Addressing Doctor Shortage in Montana is Aim of Tester’s Bipartisan Bills

Legislation Will Build Pipeline from Medical Schools to Rural Areas

(U.S. Senate)—To address the growing doctor shortage in Montana, U.S. Senator Jon Tester introduced multiple bipartisan bills to bring more medical professionals to rural areas.

One of the greatest indicators of where a doctor will practice is the location of their residency. Tester’s bills, the Rural Physician Workforce Production Act and the Training the Next Generation of Primary Care Doctors Act, will eliminate red tape to allow rural hospitals to strengthen partnerships with medical schools and bolster the use of the successful Teaching Health Center Graduate Medical Education Program to increase the number of residents serving Montana.

“The doctor shortage in rural America threatens the future of frontier communities in Montana,” Tester said. “If we want more doctors to practice in rural areas, we need to train them in rural areas—and these bills will help build a stronger pipeline of medical residents from universities to our rural hospitals.”

Tester’s Rural Physician Workforce Production Act lifts the current caps on Medicare reimbursement payments to rural hospitals that cover the cost of taking on residents. This change will eliminate the serious disadvantage that rural hospitals face when recruiting residents. The bill also allows Medicare to reimburse urban hospitals that send residents to train at rural health care facilities during a resident rotation, and it establishes a per resident payment initiative to ensure rural hospitals have the resources to bring on additional residents.

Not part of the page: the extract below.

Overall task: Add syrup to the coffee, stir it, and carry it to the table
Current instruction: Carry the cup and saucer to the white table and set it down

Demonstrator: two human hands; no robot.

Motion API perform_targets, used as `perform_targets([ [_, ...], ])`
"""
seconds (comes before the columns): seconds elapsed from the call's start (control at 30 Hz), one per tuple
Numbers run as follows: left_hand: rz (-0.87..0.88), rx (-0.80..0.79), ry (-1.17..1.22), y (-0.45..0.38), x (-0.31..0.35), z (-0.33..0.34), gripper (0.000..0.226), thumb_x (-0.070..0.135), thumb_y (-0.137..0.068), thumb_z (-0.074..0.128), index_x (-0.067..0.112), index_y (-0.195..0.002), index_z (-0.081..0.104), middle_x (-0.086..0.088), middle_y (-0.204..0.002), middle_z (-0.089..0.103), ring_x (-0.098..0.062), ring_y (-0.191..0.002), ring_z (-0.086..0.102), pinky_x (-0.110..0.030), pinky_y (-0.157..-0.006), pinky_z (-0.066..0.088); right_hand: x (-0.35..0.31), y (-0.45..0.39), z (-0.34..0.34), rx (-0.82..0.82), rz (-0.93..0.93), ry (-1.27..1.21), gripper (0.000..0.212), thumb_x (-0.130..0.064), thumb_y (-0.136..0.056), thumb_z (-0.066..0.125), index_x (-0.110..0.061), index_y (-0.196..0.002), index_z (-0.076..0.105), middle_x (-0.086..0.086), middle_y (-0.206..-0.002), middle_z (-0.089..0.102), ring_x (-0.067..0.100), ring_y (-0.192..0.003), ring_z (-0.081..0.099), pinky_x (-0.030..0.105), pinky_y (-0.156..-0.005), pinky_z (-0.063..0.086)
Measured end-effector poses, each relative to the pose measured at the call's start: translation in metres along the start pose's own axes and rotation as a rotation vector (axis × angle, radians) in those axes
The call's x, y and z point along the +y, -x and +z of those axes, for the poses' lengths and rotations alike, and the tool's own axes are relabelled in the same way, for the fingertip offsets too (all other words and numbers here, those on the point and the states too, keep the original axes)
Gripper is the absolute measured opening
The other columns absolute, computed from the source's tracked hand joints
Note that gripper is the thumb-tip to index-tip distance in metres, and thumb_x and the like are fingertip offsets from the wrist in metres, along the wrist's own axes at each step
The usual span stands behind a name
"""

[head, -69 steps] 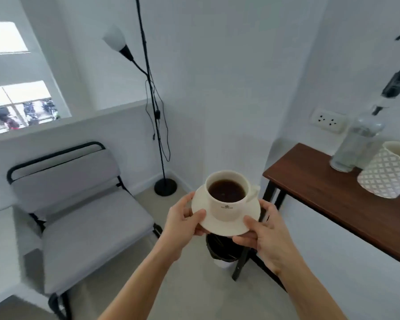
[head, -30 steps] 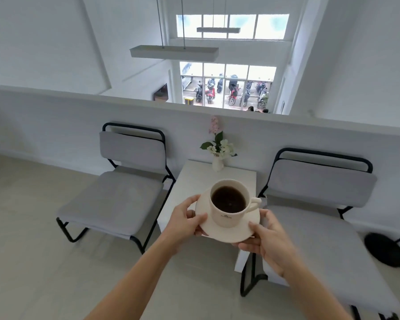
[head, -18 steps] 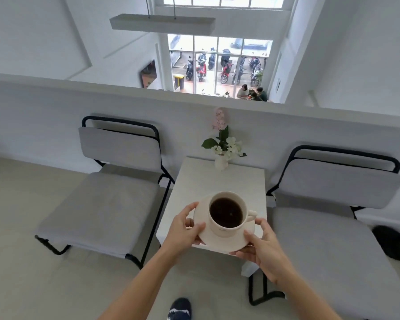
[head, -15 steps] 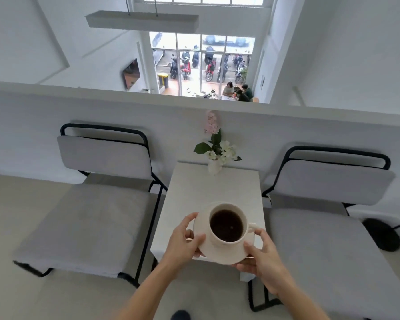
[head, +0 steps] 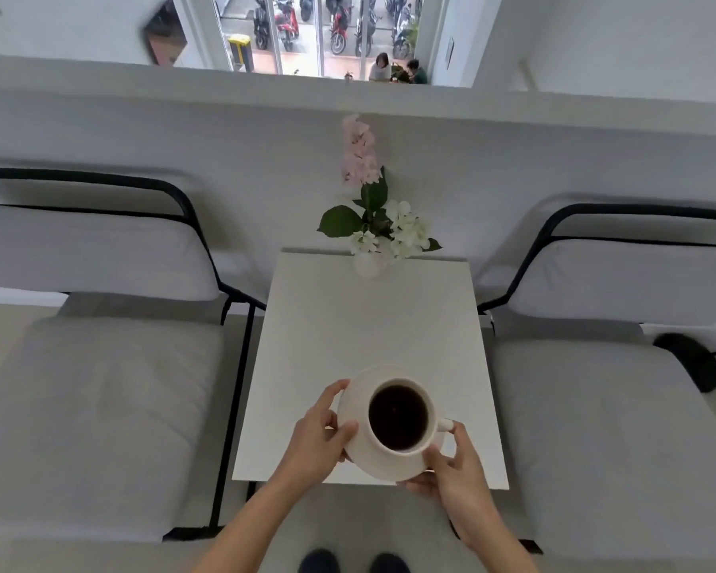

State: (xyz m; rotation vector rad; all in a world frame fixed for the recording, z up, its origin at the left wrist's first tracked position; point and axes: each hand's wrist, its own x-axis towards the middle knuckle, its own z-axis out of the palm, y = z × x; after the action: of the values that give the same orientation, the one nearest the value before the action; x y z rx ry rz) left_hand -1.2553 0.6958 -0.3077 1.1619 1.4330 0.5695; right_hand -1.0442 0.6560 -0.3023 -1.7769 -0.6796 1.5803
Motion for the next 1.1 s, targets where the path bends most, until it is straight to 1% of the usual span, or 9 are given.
perform_targets([
  [0.13, -0.029, 0.001, -0.063, -0.043, -0.041, 0.01, 0.054, 0.016, -0.098, 0.059, 0.034, -0.146, 0.038, -0.024, -0.088, 0.065, -0.006, -0.058, 0.066, -0.017, -0.061, 0.054, 0.028, -0.053, 0.006, -0.014, 0.059, 0.014, 0.021, -0.015, -0.103, 0.054, -0.021, -0.122, 0.047, 0.023, -0.091, 0.077, 0.042, -0.07, 0.076, 0.041, -0.064, 0.065],
  [0.3, -0.061, -0.003, -0.108, -0.089, -0.095, 0.024, 0.054, 0.02, -0.098, 0.06, 0.032, -0.146, 0.037, -0.014, -0.085, 0.067, -0.01, -0.063, 0.069, -0.018, -0.06, 0.056, 0.066, -0.11, 0.013, -0.014, 0.108, 0.048, 0.02, -0.012, -0.104, 0.05, -0.02, -0.122, 0.047, 0.022, -0.094, 0.076, 0.041, -0.067, 0.076, 0.04, -0.061, 0.065],
  [0.4, -0.074, -0.007, -0.156, -0.113, -0.121, 0.03, 0.053, 0.021, -0.099, 0.059, 0.032, -0.146, 0.036, -0.007, -0.078, 0.067, -0.01, -0.064, 0.069, -0.016, -0.06, 0.056, 0.089, -0.14, 0.016, -0.003, 0.119, 0.071, 0.019, -0.01, -0.104, 0.051, -0.018, -0.121, 0.047, 0.022, -0.093, 0.075, 0.041, -0.065, 0.076, 0.042, -0.062, 0.065],
  [0.47, -0.075, -0.014, -0.187, -0.126, -0.134, 0.033, 0.054, 0.019, -0.098, 0.059, 0.032, -0.146, 0.036, -0.001, -0.073, 0.064, -0.01, -0.068, 0.069, -0.017, -0.063, 0.056, 0.102, -0.156, 0.018, 0.001, 0.114, 0.097, 0.019, -0.008, -0.103, 0.051, -0.018, -0.119, 0.048, 0.021, -0.091, 0.076, 0.042, -0.065, 0.076, 0.048, -0.066, 0.065],
  [0.53, -0.079, -0.019, -0.209, -0.137, -0.145, 0.036, 0.055, 0.016, -0.098, 0.059, 0.031, -0.146, 0.036, 0.002, -0.07, 0.061, -0.015, -0.071, 0.069, -0.024, -0.069, 0.059, 0.11, -0.168, 0.019, 0.006, 0.111, 0.119, 0.018, -0.006, -0.102, 0.05, -0.017, -0.117, 0.049, 0.022, -0.09, 0.076, 0.041, -0.065, 0.076, 0.049, -0.067, 0.065],
  [0.67, -0.088, -0.018, -0.251, -0.154, -0.16, 0.038, 0.056, 0.015, -0.096, 0.059, 0.032, -0.144, 0.036, -0.001, -0.068, 0.059, -0.024, -0.073, 0.069, -0.04, -0.077, 0.06, 0.118, -0.186, 0.021, 0.015, 0.097, 0.182, 0.017, -0.004, -0.102, 0.049, -0.016, -0.115, 0.05, 0.021, -0.086, 0.075, 0.035, -0.06, 0.076, 0.039, -0.059, 0.064],
  [0.93, -0.104, -0.025, -0.311, -0.168, -0.166, 0.04, 0.056, 0.012, -0.097, 0.058, 0.029, -0.145, 0.035, 0.006, -0.066, 0.056, -0.014, -0.063, 0.063, -0.033, -0.074, 0.057, 0.121, -0.203, 0.022, 0.017, 0.073, 0.302, 0.011, -0.006, -0.101, 0.052, -0.008, -0.111, 0.047, 0.026, -0.081, 0.074, 0.03, -0.055, 0.075, 0.031, -0.052, 0.062],
  [1.03, -0.116, -0.035, -0.335, -0.171, -0.163, 0.039, 0.056, 0.013, -0.098, 0.058, 0.028, -0.146, 0.033, 0.008, -0.066, 0.053, -0.012, -0.062, 0.063, -0.035, -0.076, 0.058, 0.12, -0.209, 0.023, 0.026, 0.086, 0.357, 0.012, -0.006, -0.1, 0.054, -0.006, -0.109, 0.045, 0.027, -0.086, 0.072, 0.034, -0.057, 0.074, 0.028, -0.048, 0.06],
  [1.1, -0.134, -0.055, -0.359, -0.173, -0.159, 0.039, 0.056, 0.013, -0.099, 0.056, 0.029, -0.145, 0.03, 0.005, -0.066, 0.056, -0.014, -0.06, 0.066, -0.032, -0.071, 0.057, 0.119, -0.212, 0.023, 0.038, 0.099, 0.38, 0.012, -0.006, -0.1, 0.054, -0.005, -0.106, 0.044, 0.029, -0.092, 0.068, 0.033, -0.054, 0.071, 0.028, -0.047, 0.06],
])
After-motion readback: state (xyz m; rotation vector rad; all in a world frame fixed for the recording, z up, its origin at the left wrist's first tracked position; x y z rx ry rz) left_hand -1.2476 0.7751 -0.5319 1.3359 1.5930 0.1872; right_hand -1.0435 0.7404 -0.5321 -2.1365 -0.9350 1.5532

Tester’s Training the Next Generation of Primary Care Doctors Act reauthorizes the Teaching Health Centers Graduate Medical Education Program and provides $647.5 million over five years to support residency programs in rural areas like Montana. The bill will also provide an additional $60 million to help existing Teacher Health Centers to expand primary care, dental, and psychiatric services and meet the growing need for care.

There are dozens of Critical Access Hospitals that serve rural communities across Montana.

In his message to Montanans at the start of the 116th Congress, Tester vowed to work with both parties to strengthen rural hospitals and clinics and to lower the cost of health care.

Tester’s Rural Physician Workforce Production Act is cosponsored by Senators Cory Gardner (R-Colo.) and Cindy Hyde-Smith (R-Miss.), and his Training the Next Generation of Primary Care Doctors Act is cosponsored by Senators Susan Collins (R-Maine), Shelly Moore Capito (R-W.Va.), Doug Jones (D-Ala.), John Boozman (R-Ark.), Joe Manchin (D-W.Va.), and Kamala Harris (D-Calif.).